KPI Trees and More Concepts
Hello readers👋
This is a continuation blog of the Mapping Business Outcomes to Product Outcomes. Lets dive in and learn something new today.
Link to the previous blog - Mapping Business Outcomes to Product Outcomes
What is a KPI Tree?
In simple words, a KPI tree is something that breaks down a company's business outcomes to product outcomes.
To get a knack of breaking the BO to PO or make the metric more granular, we have to think about the metric as an equation. Lets take an example of revenue growth (% increase in revenue over a period of time) -
In an ecom market-
Revenue = Number of customers * Avg revenue per customer
or
Revenue = Total units sold * Average selling price (ASP)

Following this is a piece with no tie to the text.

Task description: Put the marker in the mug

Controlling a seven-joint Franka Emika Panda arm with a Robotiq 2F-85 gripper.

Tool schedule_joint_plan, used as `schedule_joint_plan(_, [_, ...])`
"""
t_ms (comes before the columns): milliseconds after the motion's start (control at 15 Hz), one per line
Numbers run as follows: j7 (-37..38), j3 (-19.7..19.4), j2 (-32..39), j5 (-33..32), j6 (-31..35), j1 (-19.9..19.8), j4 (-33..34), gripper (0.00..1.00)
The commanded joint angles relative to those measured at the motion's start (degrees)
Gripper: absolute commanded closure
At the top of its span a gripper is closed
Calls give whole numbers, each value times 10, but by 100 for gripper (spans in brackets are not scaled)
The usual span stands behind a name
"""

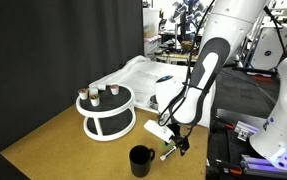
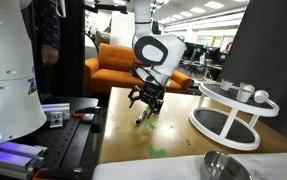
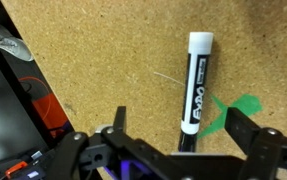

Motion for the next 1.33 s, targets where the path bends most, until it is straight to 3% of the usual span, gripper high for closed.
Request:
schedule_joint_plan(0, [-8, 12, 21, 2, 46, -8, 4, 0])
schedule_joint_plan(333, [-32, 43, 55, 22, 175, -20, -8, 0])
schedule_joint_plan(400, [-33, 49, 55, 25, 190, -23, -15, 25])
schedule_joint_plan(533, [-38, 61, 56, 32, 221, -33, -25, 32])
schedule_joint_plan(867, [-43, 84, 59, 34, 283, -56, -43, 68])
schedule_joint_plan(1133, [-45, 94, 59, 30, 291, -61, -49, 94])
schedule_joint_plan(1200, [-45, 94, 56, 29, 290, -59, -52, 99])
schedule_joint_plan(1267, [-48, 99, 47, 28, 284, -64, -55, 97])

Now taking one aspect, you break it down into more points like Number of customer ( Repeat customers, new Customers, churned customer) for your KPI tree.
Difference between Product Discovery and Product Delivery
Imagine you are a Lead Product Manager in a company and have got a new idea which you think can scale and have started developement on it without proper market or user research (A definite no-go!!). When the product is ready and roll-out has been done, you notice that what you "thought" did not take place (WASTED).
Discovery of a product requires a proper market research and user pain-point solution. Once you discover a product problem properly, you do the development on a right track, then you are ready to ship it to your audience and can confidently say that you have made a well defined product which can be marketed further for growth.
Without product discovery, product delivery is impossible for a high grossing product in any domain.
All product life cycles can be divided into two phases
- Product Discovery - Building the right product
- Product Delivery - Building the product right
It is a process to solve a problem from the user's perspective. It requires user empathy, research and challenge analysis. It is something where you keep your user at the hypocenter and revolve the product around it.